- [TASK REQUIREMENTS] Go through the material below, find each line with the word "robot", and copy those lines.

- [SUPPLIED INFORMATION]
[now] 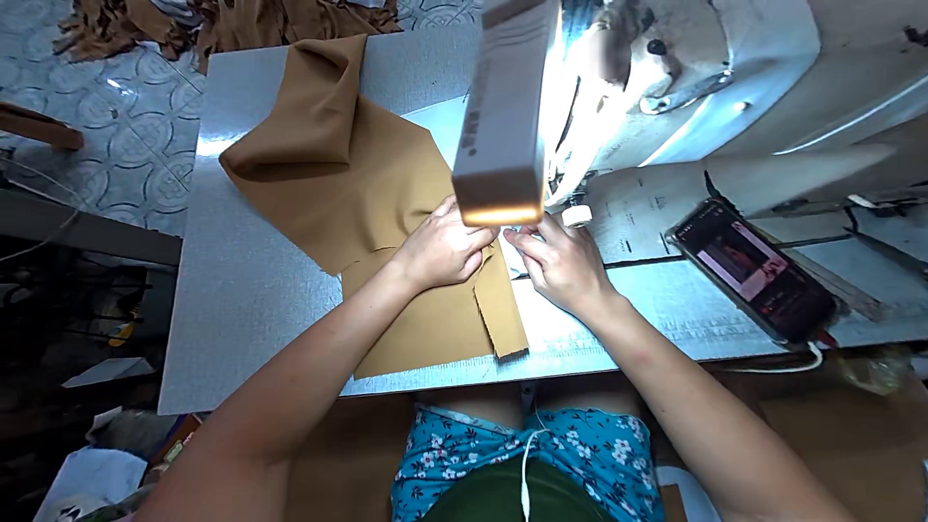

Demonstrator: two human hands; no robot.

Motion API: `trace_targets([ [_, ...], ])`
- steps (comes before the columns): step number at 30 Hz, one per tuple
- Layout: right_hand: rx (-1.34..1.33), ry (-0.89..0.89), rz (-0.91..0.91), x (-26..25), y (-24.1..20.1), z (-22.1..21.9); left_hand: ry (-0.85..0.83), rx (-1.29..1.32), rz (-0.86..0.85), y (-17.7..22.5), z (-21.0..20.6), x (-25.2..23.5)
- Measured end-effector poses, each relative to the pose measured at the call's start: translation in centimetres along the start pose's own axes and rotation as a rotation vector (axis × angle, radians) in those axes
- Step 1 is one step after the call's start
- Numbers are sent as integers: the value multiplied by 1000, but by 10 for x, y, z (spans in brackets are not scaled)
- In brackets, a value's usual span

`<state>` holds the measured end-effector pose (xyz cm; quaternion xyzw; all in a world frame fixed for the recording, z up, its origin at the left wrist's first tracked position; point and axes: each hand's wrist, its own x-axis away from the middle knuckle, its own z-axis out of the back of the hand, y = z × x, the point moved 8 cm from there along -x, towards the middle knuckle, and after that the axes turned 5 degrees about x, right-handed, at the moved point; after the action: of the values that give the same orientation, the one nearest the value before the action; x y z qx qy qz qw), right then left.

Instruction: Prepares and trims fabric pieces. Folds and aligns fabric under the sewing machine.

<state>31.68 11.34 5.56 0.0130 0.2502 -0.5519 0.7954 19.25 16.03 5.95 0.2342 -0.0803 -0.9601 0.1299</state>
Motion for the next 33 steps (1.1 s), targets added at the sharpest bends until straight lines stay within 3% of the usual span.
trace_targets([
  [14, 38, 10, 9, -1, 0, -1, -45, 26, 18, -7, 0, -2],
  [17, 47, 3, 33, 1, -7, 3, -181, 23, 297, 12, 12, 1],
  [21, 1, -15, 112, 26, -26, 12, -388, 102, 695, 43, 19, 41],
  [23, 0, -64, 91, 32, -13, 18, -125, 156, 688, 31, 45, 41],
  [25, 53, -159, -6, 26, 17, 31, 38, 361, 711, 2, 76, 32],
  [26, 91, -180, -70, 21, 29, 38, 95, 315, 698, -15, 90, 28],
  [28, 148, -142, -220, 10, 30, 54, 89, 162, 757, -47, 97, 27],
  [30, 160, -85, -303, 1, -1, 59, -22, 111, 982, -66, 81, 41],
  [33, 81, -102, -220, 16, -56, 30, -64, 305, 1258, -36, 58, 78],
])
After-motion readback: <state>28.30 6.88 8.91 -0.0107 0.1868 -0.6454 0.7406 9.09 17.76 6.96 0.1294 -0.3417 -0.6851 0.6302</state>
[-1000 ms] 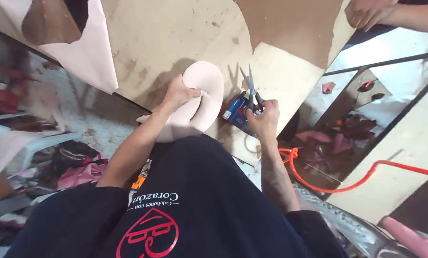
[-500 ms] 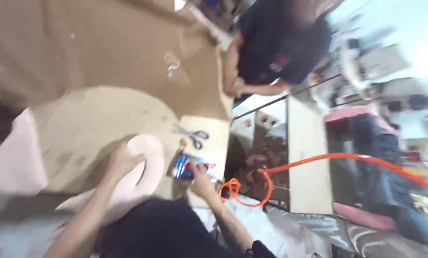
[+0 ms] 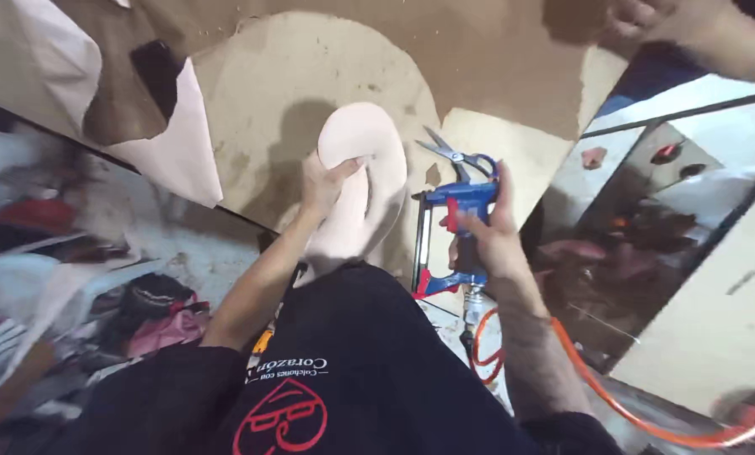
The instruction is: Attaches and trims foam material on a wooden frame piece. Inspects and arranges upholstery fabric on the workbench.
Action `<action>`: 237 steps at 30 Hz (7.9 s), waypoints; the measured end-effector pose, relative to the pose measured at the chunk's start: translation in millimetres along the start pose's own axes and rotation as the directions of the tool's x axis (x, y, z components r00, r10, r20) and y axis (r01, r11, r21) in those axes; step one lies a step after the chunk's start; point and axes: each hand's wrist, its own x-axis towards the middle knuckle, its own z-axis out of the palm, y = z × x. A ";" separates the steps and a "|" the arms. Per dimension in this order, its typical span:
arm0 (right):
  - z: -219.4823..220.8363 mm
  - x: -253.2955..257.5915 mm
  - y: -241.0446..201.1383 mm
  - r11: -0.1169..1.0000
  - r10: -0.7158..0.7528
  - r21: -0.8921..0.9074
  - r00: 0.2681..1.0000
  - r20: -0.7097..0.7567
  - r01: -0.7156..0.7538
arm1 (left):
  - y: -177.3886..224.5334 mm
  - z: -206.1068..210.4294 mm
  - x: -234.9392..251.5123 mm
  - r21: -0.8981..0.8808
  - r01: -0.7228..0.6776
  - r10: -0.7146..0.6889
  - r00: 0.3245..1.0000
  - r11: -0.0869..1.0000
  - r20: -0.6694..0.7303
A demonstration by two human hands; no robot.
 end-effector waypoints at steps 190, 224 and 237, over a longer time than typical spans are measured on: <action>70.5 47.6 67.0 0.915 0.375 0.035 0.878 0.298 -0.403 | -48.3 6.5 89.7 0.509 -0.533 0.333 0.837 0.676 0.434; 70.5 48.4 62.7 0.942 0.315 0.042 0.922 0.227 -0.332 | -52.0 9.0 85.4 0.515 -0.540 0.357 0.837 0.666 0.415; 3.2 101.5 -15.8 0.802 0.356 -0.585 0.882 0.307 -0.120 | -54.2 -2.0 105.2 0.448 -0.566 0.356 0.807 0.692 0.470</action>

- [YOUR SOLUTION]
Demonstrator: two human hands; no robot.
A demonstration by two human hands; no robot.

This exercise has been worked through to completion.